You’ve heard the old story: If brick-and-mortar merchants watched 75 percent of their customers walk in their stores and then walk out without having purchased a single thing, sirens would be screaming. But that’s precisely the situation with online commerce – three out of every four consumers who load their cart, don’t buy what’s in that cart.

And, of course, those are only the consumers who navigated the other frictions along the way.

It’s also something that Chip Overstreet, VP of Affirm, told Karen Webster that online merchants don’t have to accept as a “fait accompli” of doing business online.

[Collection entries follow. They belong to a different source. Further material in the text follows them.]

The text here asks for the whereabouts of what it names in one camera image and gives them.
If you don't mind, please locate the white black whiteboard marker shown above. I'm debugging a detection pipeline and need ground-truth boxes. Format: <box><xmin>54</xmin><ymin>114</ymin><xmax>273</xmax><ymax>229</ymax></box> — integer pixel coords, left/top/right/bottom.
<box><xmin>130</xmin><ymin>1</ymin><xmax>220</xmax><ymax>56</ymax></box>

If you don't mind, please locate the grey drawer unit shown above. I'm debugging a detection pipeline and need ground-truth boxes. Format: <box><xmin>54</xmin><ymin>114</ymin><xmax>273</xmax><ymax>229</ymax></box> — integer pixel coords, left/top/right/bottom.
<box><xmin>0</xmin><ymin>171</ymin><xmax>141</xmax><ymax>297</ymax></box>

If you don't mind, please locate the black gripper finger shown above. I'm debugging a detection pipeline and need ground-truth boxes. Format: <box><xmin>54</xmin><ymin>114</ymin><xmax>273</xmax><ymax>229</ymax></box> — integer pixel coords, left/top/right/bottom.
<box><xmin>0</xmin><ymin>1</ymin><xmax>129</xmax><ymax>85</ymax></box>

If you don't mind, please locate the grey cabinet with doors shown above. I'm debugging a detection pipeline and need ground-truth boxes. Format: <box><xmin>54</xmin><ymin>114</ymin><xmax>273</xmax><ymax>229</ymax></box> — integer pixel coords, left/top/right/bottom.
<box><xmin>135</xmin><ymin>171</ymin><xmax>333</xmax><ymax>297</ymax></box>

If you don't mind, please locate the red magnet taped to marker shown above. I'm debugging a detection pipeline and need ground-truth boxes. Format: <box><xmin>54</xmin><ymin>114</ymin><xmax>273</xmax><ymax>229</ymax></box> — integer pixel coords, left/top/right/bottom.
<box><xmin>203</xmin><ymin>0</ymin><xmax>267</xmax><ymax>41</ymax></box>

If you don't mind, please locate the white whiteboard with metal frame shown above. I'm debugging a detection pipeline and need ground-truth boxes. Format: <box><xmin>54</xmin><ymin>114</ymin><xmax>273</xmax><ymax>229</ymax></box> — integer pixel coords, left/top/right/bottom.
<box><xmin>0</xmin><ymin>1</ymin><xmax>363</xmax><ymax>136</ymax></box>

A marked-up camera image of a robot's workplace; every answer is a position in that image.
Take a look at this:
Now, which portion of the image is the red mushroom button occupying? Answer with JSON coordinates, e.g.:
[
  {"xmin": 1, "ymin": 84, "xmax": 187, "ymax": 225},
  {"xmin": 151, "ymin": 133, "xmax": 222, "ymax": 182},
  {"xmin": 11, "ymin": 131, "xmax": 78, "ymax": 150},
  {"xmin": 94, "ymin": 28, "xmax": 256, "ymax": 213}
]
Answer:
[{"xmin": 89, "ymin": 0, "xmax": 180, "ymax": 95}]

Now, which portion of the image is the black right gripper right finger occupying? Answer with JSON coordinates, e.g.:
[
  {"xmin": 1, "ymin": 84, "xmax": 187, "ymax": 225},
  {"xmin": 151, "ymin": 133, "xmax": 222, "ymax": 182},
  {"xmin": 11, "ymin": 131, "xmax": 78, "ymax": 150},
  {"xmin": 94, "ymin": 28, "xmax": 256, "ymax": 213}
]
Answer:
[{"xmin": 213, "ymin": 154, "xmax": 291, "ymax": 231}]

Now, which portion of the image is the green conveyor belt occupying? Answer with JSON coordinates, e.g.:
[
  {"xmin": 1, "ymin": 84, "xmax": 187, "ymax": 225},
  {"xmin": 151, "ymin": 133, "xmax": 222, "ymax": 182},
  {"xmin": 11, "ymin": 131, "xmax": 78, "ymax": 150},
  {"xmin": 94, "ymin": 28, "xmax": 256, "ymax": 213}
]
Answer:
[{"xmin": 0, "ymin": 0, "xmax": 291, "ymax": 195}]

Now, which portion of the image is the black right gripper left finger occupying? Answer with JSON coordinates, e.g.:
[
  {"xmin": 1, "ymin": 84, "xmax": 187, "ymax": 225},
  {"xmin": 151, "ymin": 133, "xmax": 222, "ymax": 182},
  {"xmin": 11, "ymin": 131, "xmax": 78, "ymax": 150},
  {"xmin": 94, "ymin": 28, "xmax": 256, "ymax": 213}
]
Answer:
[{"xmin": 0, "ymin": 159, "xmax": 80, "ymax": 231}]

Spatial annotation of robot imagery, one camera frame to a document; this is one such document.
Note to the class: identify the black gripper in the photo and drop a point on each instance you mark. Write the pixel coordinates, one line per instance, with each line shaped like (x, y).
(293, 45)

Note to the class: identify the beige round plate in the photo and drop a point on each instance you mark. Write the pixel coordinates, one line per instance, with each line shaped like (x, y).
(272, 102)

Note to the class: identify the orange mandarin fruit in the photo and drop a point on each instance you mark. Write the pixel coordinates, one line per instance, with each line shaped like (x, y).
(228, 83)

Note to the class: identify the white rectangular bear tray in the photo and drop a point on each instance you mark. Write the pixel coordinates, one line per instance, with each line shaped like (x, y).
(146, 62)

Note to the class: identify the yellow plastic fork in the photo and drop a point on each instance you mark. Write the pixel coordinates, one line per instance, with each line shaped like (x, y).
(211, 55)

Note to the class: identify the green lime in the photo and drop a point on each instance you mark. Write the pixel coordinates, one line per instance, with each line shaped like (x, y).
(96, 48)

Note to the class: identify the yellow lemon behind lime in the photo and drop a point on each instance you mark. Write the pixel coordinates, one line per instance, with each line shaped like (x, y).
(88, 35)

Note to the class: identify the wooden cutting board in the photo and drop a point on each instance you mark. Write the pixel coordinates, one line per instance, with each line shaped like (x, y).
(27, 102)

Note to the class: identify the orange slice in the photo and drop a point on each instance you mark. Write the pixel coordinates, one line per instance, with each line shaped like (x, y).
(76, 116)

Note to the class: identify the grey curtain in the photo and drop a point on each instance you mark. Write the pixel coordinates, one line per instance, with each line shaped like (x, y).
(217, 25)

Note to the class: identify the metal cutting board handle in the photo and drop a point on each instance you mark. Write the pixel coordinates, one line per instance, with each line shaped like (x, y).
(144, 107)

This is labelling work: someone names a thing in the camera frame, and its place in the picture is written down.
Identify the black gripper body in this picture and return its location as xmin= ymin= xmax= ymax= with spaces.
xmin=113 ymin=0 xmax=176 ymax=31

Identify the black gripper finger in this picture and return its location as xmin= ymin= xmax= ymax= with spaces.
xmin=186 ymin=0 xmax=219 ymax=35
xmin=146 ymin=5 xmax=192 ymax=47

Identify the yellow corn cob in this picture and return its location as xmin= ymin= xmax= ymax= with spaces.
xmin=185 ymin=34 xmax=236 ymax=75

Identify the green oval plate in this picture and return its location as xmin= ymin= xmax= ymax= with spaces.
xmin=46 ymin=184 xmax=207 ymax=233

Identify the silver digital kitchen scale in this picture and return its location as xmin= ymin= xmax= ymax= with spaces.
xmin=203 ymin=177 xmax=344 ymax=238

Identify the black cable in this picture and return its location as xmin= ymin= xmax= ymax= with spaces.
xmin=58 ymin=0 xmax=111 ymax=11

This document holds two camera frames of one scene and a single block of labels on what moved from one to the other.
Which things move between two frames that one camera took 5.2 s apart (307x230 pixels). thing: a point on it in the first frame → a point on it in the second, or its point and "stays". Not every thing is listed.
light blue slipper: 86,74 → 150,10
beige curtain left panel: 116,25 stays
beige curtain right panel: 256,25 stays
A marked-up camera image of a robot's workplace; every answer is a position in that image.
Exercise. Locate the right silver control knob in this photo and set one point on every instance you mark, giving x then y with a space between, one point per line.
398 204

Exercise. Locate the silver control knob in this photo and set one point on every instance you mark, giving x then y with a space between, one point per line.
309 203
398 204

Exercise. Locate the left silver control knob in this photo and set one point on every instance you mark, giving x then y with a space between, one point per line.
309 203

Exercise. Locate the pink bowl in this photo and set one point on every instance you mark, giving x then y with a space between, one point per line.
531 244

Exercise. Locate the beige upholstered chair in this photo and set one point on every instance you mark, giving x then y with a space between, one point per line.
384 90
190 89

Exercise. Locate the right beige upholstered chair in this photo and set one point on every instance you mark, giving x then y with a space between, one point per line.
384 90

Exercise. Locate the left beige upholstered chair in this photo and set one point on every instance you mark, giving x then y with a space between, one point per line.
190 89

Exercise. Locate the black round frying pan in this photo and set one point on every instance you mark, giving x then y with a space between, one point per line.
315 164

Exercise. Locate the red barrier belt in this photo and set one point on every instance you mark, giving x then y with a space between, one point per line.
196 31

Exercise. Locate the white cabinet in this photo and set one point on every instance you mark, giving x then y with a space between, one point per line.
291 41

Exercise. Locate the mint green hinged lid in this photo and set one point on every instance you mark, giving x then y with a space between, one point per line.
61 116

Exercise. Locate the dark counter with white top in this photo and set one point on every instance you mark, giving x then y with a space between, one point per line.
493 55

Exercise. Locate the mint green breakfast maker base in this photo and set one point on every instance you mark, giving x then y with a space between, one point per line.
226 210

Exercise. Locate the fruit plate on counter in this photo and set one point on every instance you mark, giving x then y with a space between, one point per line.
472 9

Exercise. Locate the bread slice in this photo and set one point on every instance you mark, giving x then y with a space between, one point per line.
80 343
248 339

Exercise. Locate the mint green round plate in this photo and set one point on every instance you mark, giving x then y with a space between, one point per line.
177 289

Overstreet told Webster that data on cart abandonment shows many reasons why consumers don’t end up making a purchase, but three of the top four come down to price. Maybe it’s because that consumer thinks she can get a better deal somewhere else, or perhaps she puts the items she wants in the cart and then waits for the next big 30 percent off promo code to buy them cheaper – or it could be that consumer simply suffers from sticker shock when she sees how much those items really cost.

In all cases, 75 percent of those consumers leave without buying a thing.

But as Overstreet pointed out, that doesn’t mean the retailer can’t entice them to come back to the site and buy the things they originally saw and loved.

That’s the essence of the new retail partner program that Affirm is formally launching today, called AMP.

AMP is integrated with seven of the top email service providers that online merchants use to market to consumers. Thee integrations give online merchants a new way to nudge a consumer into making that purchase by offering the ability to pay in installments, using Affirm. Retailers using any of those email providers are able to drag and drop the Affirm “as low as” pricing offer into any of their email templates, and then use it as a mechanism to convert abandoned carts.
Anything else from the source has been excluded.